Originating in tropical South America, sweet potatoes are not really potatoes at all, but a delicious and nutritious member of the morning glory family. The roots of this cold-sensitive vining plant become massive and swollen, full of starch and delicious packed with Vitamin A and C, plus Potassium and Calcium. Plants are heat tolerant as well as fairly drought tolerant and unaffected by insect pests, making them a super reliable crop.

Good Companions: Beans, Beets, Dill, Thyme, Peppers/Chilli,

Bad Companions: Squash

Growing: Sweet potatoes are a long-season crop and are not grown from seed but from live plants.  They are grown from cuttings called slips that can be brought ready to plant, or grown from tubers stored from the previous year. Set cuttings/slips 12-18 inches apart on earthed up ridges or raised beds and mulch well. The mulch will warm the soil and retain moisture during dry spells.
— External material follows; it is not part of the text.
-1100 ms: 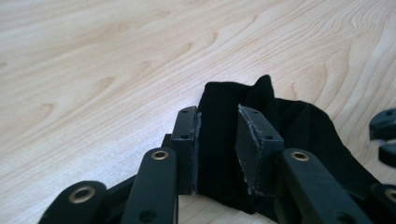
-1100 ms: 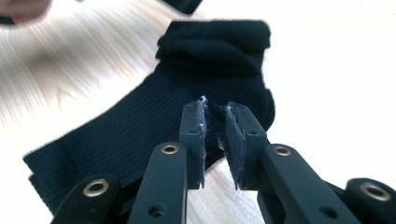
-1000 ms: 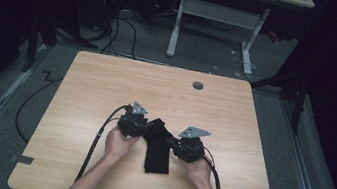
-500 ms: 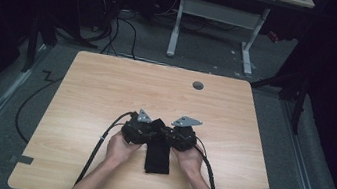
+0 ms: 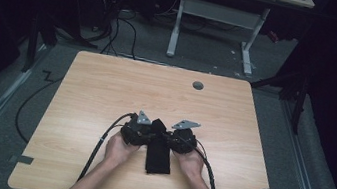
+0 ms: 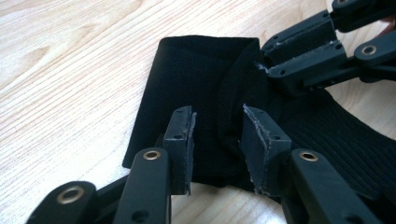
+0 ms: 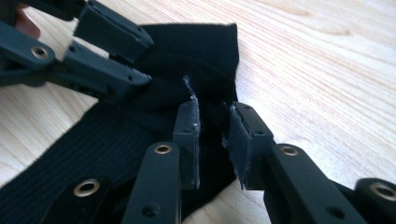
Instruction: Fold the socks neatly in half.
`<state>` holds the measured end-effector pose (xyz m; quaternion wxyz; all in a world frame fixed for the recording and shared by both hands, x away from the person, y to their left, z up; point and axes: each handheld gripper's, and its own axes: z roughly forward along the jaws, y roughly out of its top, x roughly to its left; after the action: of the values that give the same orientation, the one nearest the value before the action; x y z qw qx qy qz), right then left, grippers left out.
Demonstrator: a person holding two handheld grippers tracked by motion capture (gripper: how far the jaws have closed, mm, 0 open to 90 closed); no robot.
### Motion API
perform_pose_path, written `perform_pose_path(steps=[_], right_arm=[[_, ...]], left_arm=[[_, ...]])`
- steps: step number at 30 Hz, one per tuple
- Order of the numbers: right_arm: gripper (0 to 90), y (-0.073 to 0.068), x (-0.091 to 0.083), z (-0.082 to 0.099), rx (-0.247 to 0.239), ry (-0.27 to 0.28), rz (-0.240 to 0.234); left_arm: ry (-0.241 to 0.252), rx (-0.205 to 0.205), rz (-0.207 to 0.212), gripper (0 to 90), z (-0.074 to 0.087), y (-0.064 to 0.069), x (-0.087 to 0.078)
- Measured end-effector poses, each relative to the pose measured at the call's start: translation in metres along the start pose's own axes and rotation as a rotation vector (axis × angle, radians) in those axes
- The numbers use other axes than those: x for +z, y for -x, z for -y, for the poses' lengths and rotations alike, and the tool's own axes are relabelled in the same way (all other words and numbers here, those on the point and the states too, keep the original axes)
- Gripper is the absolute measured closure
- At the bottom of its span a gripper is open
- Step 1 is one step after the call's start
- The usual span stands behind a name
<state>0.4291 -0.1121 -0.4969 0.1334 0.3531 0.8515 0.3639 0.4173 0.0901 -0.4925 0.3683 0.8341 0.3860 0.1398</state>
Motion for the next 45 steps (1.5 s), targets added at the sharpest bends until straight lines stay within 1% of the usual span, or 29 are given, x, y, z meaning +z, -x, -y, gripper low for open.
perform_pose_path(steps=[1,4,7,8,12,14,17,21,22,23,27,29,32,35,38,40,42,45], right_arm=[[73.0,0.001,0.0,0.0,0.011,0.0,-0.003],[72.6,0.001,0.002,-0.003,-0.002,0.003,0.008],[69.9,0.003,0.002,-0.003,0.019,0.008,0.001],[69.3,0.004,0.001,-0.003,0.022,0.012,-0.002],[68.6,0.005,-0.011,-0.002,0.026,0.047,0.0],[68.6,0.005,-0.016,0.0,0.026,0.055,-0.003],[68.8,0.003,-0.022,0.004,0.015,0.049,-0.01],[69.2,0.001,-0.029,0.009,0.005,0.053,-0.019],[69.3,0.0,-0.03,0.011,0.002,0.054,-0.024],[69.5,-0.001,-0.032,0.012,0.0,0.052,-0.025],[70.1,-0.004,-0.036,0.018,-0.015,0.052,-0.028],[70.3,-0.005,-0.037,0.02,-0.016,0.051,-0.033],[70.6,-0.007,-0.041,0.023,-0.03,0.047,-0.036],[70.6,-0.008,-0.043,0.027,-0.033,0.045,-0.042],[70.6,-0.008,-0.041,0.032,-0.027,0.037,-0.049],[70.5,-0.007,-0.038,0.034,-0.024,0.028,-0.051],[70.5,-0.007,-0.037,0.036,-0.022,0.021,-0.052],[70.5,-0.008,-0.036,0.037,-0.029,0.014,-0.055]], left_arm=[[0.002,-0.002,-0.001,64.0,0.0,-0.001,0.0],[0.002,-0.021,-0.002,63.8,-0.002,-0.003,0.0],[0.012,-0.049,0.0,60.7,-0.003,-0.005,-0.004],[0.018,-0.052,-0.003,59.1,-0.003,-0.005,-0.006],[0.026,-0.057,-0.017,53.0,-0.005,-0.008,-0.01],[0.035,-0.071,-0.029,50.7,-0.009,-0.012,-0.014],[0.043,-0.086,-0.04,48.3,-0.011,-0.016,-0.017],[0.059,-0.121,-0.057,45.4,-0.013,-0.024,-0.017],[0.059,-0.121,-0.057,44.4,-0.013,-0.024,-0.017],[0.059,-0.143,-0.058,43.6,-0.012,-0.028,-0.016],[0.054,-0.194,-0.067,40.9,-0.01,-0.038,-0.012],[0.056,-0.213,-0.076,40.4,-0.008,-0.043,-0.01],[0.052,-0.234,-0.074,40.1,-0.007,-0.046,-0.006],[0.037,-0.235,-0.055,40.4,-0.006,-0.046,0.0],[0.02,-0.224,-0.031,43.2,-0.004,-0.044,0.006],[0.017,-0.212,-0.038,43.7,-0.004,-0.042,0.008],[0.015,-0.211,-0.037,44.4,-0.004,-0.042,0.008],[0.006,-0.189,-0.045,46.4,-0.004,-0.041,0.008]])
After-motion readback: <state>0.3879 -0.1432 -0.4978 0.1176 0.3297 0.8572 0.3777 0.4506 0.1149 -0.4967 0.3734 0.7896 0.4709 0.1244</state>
Soil and Cultivation Requirements:

They need to grow in a sheltered spot in full sun with plenty of space for their trailing stems. They require well-drained sandy loam soil that is well composted initially when the slips are being established. Weed around them carefully to avoid damaging the tubers forming underground.

Irrigation: Water freshly planted slips regularly until they establish, after which they need very little watering, even in dry spells. Occasional sprinkler irrigation works best. Avoid overwatering, especially on heavy clay soils, or the tubers produced will be thin and tasteless.

Harvesting and Storing:

The tubers can be dug and eaten at any time once they are large enough (after 3-4 months depending on the variety. Harvest as soon as vines begin to blacken, as the roots will rot very quickly after leaves turn black. Dig with a spade, then leave the fresh tubers out in the sun to dry for the afternoon. Next you will want to cure the sweet potatoes to ensure good storage quality and reportedly a better taste than uncured roots. (The best way to cure is to place dry roots in a box lined with newspaper in a warm room with humidity around 85 percent. Let roots cure for about 10 days. After curing they can be kept for months in a cool dry storeroom.) They don’t have issues being exposed to light and they wont turn green like potatoes. Handle small batches at a time since they don’t mind staying in the ground for long periods, especially in warm weather.